The ICRC's Moynier, with Fedor von Martens, legal advisor to the Russian Foreign Ministry, took the lead in organizing international conferences, first in Brussels in 1873 and later (and more successfully) in the Hague, to advocate a regime of international law, the strengthening of the Geneva Convention, and the formation of an international tribunal to investigate and punish violators of Geneva. The 1899 Hague Convention deftly combined regulations against the use of gas, poison, and exploding bullets with the aspirational goals of the humanitarians that "populations and belligerents remain under the protection and empire of the principles of international law, as they result from the usages established between civilised nations, from the law of humanity and the requirements of the public conscience" (182–83). The Martens Clause, as it is known today, is

a nebulous, but important edict. This was that, irrespective of what was agreed to at [the Hague], … there was a need in times of war to accept that there are "civilized" norms of behaviour to which belligerents must adhere…. Military necessity was no longer the be all and end all in the process of weighing up humanitarian considerations with the use of force. (183)

Crossland elucidates the complicated political maneuvers that made this possible, including the creation of an international tribunal of arbitration, which ultimately proved ineffective and was little used. But the idea was revived and broadened in the Treaty of Versailles as the Permanent Court of International Justice, which lasted until the formation of International Court of Justice in the United Nations Organization after World War II. The peace societies, with their "relentless activism … survived the cataclysm [of the Great War] with both their credibility intact, and their mission recognized by statesmen, the general public and even some soldiers as being more relevant than ever" (192).

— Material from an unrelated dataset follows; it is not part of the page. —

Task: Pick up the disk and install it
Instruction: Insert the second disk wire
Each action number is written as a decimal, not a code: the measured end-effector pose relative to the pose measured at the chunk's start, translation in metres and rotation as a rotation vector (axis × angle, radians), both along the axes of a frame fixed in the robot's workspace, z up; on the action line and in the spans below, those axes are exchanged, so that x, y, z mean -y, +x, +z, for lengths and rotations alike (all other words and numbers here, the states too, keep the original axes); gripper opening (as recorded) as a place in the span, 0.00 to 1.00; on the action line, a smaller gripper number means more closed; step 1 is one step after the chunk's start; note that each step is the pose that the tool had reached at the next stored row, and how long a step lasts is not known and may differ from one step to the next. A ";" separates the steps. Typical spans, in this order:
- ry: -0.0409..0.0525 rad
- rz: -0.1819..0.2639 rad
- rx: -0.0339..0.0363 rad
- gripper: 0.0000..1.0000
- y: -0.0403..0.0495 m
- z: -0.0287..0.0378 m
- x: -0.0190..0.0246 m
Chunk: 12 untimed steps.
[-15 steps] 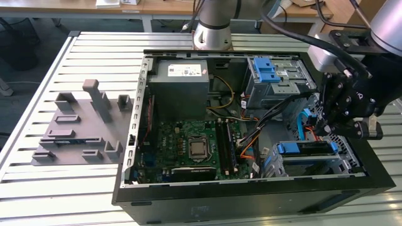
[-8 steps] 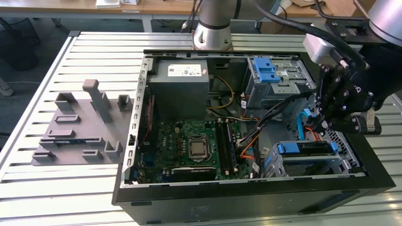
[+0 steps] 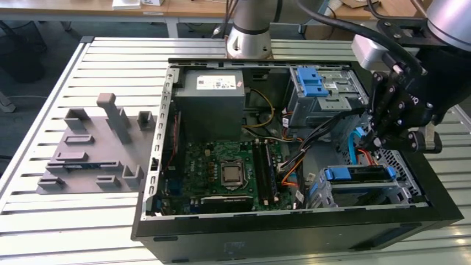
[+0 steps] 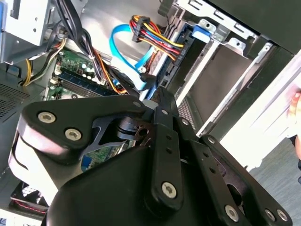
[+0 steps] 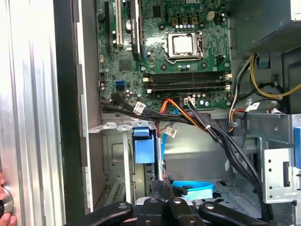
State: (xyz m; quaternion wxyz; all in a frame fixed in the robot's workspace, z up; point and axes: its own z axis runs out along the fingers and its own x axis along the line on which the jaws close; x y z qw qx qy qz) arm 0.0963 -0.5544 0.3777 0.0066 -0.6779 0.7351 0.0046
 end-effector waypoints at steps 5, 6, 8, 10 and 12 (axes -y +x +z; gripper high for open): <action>0.0003 0.000 0.0000 0.11 0.0000 0.0053 -0.0048; 0.0002 0.000 0.0001 0.11 0.0000 0.0060 -0.0060; 0.0000 0.000 0.0000 0.11 -0.0001 0.0069 -0.0086; 0.0002 0.000 0.0000 0.11 -0.0001 0.0070 -0.0117; 0.0002 0.000 0.0001 0.11 -0.0001 0.0069 -0.0141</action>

Readers will find no uncritical homage to the peacemakers in this resolutely objective account of political changes during a turbulent half-century of conflict and suffering. Despite their many false starts, failed initiatives, and bitter rivalries, the campaigns to control warfare opened the way for the International Military Tribunal at Nuremberg, the UN Charter, and the 1949 recodification of the Geneva Conventions, including new and explicit provisions regarding treatment of POWs and civilians in occupied lands. James Crossland's patient examination of the decades before World War I is an essential guide to understanding how these fundamental changes in the law of warfare after World War II came to be.

[1] Just under two hundred pages of text with thirty pages of notes and an impressive bibliography of primary and secondary sources.

[2] French original: Un souvenir de Solférino (Geneva 1862). English translation: Washington: American Nat'l Red Cross, 1939.

[3] See, further, Jonathan Marwil, Visiting Modern War in Risorgimento Italy (NY: Palgrave Macmillan, 2010), with review by Dennis Showalter, MiWSR 2011-048.